The letter that was eventually sent to the Commerce Department adopted the same rationale and “bears striking similarities” to Hofeller’s 2015 study, the group said. It said the evidence shows that both Mark Neuman, the co-chair of the U.S. Census Monitoring Board, and Deputy Attorney General John Gore testified falsely “in ways that obscured the pretextual character of the request.”

“The new evidence demonstrates a direct through-line from Dr. Hofeller’s conclusion that adding a citizenship question would advantage Republican and non-Hispanic whites to DOJ’s ultimate letter,” the group told Furman. The evidence “thus not only contradicts testimony in this case, but it shows that that those who constructed the VRA rationale knew that adding a citizenship question would not benefit Latino voters, but rather would facilitate significantly reducing their political power.”

The fresh evidence, reported earlier by the New York Times, was discovered by Hofeller’s estranged daughter in files on hard drives she found in his home after his death that she later turned over to the advocacy group Common Cause, the newspaper said. Those drives were subpoenaed by a law firm representing the group, which was also representing plaintiffs in the suit over the census question in New York, the paper said.

Alternatively, the revelations could make the court’s conservatives even likelier to back the administration, said Rick Hasen, a voting rights expert who teaches at the University of California at Irvine.

The evidence indicates that Ross’s true goal was to help states start drawing voting districts with equal numbers of eligible voters, rather than equal populations, Hasen said. In a 2016 Supreme Court ruling, two conservative justices suggested they would let states take that step, which would tend to help Republicans.

“If his real motive is to allow the drawing of districts containing only eligible voters rather than all persons, the conservative justices may view this as a permissible motive given what they have said in earlier cases,” Hasen said.

Attack on Democracy

Reactions from Democrats to the twist in the highly political case were swift.

“It’s always been clear why the Trump Administration put a citizenship question on the 2020 Census,” Representative Adam Schiff of California, chairman of the House Intelligence Committee, said in a tweet. “To decrease political representation for immigrant communities for their own partisan advantage.”

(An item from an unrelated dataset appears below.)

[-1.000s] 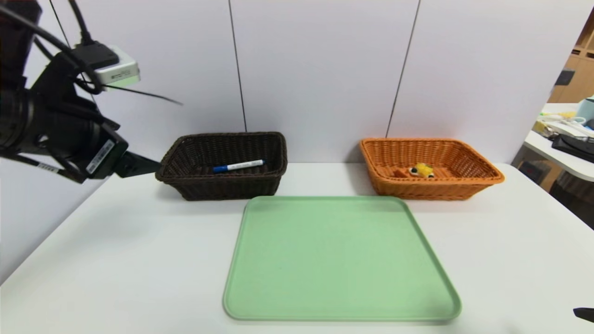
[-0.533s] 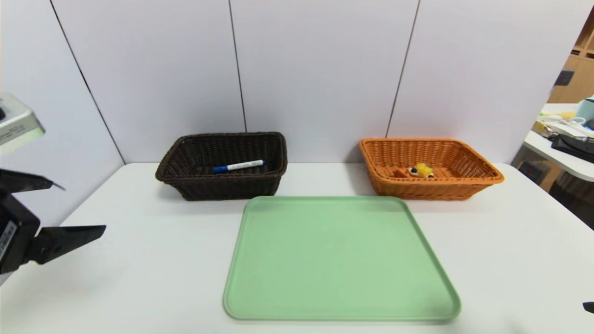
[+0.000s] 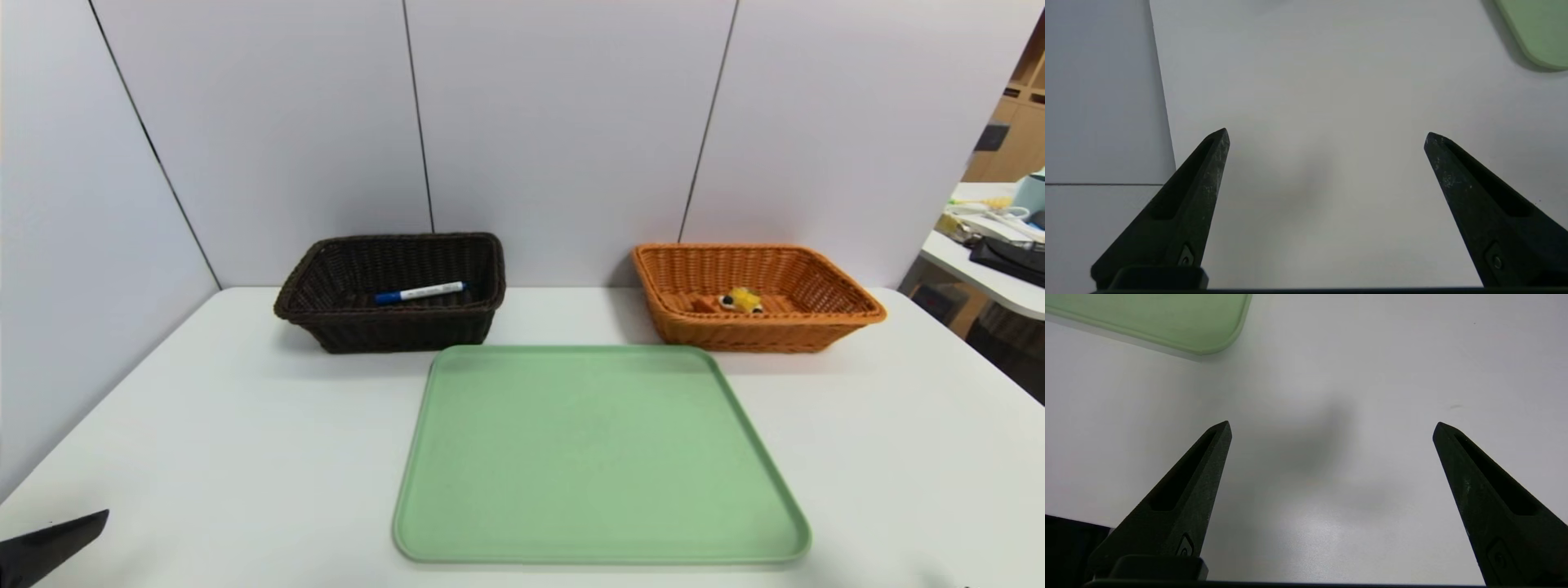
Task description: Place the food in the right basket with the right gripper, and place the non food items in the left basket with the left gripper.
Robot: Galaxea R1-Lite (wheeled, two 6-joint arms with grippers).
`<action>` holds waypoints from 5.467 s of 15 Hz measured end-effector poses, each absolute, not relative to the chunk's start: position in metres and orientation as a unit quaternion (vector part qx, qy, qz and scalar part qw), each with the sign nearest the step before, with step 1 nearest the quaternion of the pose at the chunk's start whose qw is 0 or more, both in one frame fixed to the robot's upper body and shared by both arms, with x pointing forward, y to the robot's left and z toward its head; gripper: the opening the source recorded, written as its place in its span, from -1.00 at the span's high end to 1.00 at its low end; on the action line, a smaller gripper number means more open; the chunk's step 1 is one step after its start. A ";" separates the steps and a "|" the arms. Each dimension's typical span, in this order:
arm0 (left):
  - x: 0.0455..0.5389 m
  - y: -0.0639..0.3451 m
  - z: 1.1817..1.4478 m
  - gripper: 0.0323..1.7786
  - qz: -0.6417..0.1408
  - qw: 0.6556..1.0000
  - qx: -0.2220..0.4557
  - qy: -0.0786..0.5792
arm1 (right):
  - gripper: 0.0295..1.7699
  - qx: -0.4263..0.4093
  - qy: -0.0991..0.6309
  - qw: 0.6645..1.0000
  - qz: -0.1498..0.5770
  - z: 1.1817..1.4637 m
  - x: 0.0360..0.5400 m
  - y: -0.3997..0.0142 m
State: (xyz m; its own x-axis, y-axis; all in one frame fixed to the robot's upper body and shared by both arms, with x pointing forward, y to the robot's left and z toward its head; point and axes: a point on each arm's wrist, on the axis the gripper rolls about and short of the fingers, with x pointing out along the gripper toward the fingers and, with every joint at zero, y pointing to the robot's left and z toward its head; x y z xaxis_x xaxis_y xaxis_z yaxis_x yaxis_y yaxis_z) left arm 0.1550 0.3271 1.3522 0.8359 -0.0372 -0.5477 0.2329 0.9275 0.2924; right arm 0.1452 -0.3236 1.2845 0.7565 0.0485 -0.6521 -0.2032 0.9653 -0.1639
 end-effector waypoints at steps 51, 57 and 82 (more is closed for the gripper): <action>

“The census is not a sexy topic, but this is serious,” tweeted Mayor Pete Buttigieg of South Bend, Indiana, a rising star in the race for the Democratic presidential nomination. “There’s further evidence of partisan and racial motivations behind this tampering. It’s another attack on fair democracy, and it matters.”

In a book-length opinion in January, Furman found that Ross’s rationale for the change was “pretextual” and violated the Administrative Procedure Act, a federal law that sets requirements for making changes to agency regulations. Federal district judges in California and Maryland also ruled against the addition of the question.